One of the more recent additions to the Sanctuary’s gardens, the “L-lot” behind the corner of sixth avenue and Glen street, was tested for lead on October 7th. This new project of NATURE Lab (North Troy Art, Technology and Urban Research in Ecology) is headed by local resident and partner with The Sanctuary for Independent Media, Alex Briggs. Alex Briggs and intern Sierra Sukay, a high school student from Emma Willard, spent the afternoon digging up soil samples and creating a grid of the garden. The grid will allow us to focus our bioremediation efforts on the affected areas.
What will be done if there is lead in the soil?
It is hazardous to grow plants for human consumption in soil that contains too much lead. If we find lead, it will need to be removed from the soil. Currently, we plan to do this through a form of bioremediation called phytoextraction.
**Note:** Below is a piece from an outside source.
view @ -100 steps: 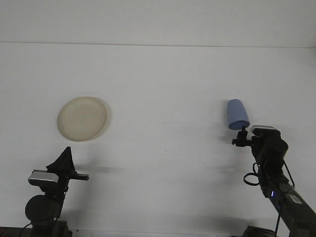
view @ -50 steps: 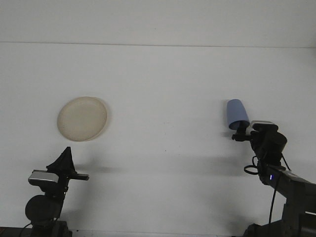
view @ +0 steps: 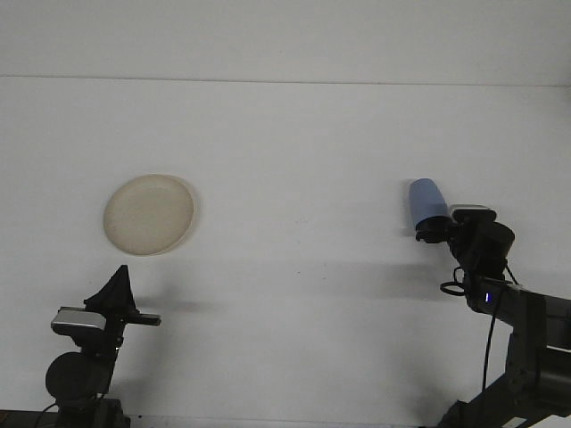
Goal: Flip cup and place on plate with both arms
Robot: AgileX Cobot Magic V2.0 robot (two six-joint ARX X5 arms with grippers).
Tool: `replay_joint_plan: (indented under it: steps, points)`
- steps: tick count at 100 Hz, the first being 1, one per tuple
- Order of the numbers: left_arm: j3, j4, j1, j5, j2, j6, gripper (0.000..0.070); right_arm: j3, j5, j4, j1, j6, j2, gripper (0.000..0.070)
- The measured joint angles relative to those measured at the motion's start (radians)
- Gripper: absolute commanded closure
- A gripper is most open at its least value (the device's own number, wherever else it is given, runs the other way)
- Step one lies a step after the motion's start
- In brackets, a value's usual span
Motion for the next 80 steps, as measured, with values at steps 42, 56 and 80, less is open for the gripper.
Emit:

What is phytoextraction and how will we use it in our gardens?
It is hazardous to grow plants for human consumption in soil that contains too much lead. If there is lead in soil that you plan to plant a garden, you will first need to take steps to remove the lead from the soil. Currently, the Sanctuary is doing this through a form of bioremediation called phytoextraction. Phytoextraction involves using plants to remove contaminants, such as lead, from the soil. Phytoextraction is better for the environment than traditional methods, which are usually just digging up the contaminated soil and transporting it to a hazardous waste facility which is costly and damaging to the environment. Some plants, such as the sunflower and Indian mustard, absorb and store lead from the soil if the plants are cultivated using specific agronomic practices. After the plants have grown and absorbed the lead, they are harvested and disposed of as hazardous waste. If you would like to learn more phytoextraction click here!
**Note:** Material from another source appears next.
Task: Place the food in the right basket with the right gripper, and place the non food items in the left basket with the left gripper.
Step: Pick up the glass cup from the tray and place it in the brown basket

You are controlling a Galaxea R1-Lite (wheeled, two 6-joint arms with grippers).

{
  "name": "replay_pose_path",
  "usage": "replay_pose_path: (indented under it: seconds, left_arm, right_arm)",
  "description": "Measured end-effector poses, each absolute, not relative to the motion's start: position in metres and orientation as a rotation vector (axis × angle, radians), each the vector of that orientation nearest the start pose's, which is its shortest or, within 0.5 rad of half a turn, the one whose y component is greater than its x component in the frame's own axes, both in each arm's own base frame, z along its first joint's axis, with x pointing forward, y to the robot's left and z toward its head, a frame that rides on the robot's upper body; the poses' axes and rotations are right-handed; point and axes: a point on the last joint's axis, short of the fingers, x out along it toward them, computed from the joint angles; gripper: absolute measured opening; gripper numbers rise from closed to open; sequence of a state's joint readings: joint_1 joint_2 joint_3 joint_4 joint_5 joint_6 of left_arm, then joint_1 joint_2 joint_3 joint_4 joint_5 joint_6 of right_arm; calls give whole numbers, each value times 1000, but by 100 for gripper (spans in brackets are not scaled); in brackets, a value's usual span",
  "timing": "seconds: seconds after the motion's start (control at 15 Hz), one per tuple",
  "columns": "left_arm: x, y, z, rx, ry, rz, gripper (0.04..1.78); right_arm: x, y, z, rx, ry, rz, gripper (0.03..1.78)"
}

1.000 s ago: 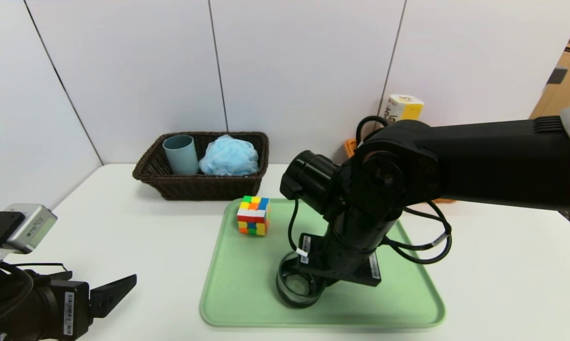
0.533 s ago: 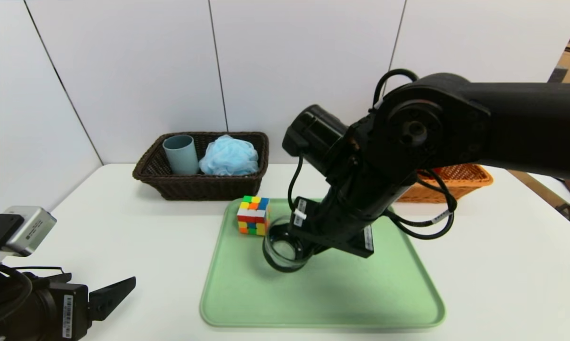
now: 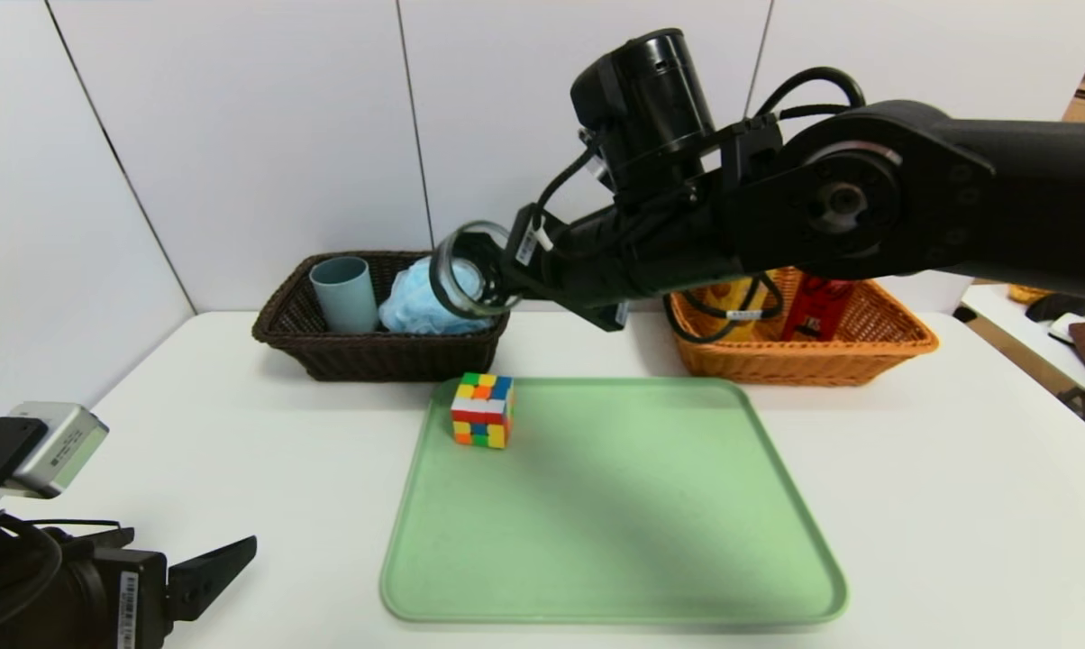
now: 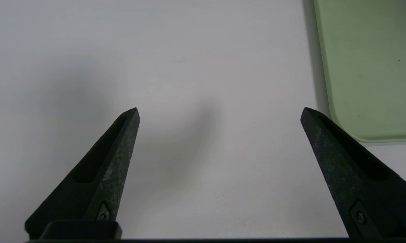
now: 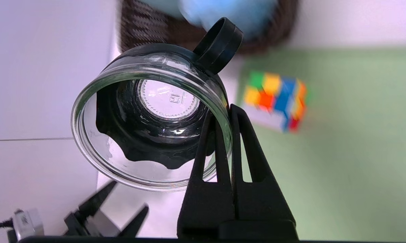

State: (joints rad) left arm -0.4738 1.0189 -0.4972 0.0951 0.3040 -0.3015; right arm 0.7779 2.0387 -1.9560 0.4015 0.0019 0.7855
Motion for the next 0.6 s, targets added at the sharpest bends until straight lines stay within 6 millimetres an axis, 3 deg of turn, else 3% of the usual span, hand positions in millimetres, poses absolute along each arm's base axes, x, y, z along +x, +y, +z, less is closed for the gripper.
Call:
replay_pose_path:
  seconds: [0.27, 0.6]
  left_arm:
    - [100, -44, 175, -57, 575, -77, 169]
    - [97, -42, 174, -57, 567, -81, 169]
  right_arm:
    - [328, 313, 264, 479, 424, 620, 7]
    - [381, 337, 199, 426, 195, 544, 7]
The diagram above illustrates the phytoextraction process and was taken from http://www.epa.gov/region1/leadsafe/pdf/appendixC.pdf.
There are also bioremediation efforts currently underway at the L-lot. We are testing the efficiency of three different plants and their ability to remove lead from the soil. We are using buckwheat, a control of weeds “native” to Troy, and a fungi, mycelium. They were planted this summer and the second round of soil testing to see the results from the fall growing season occurred November 12th, 2014.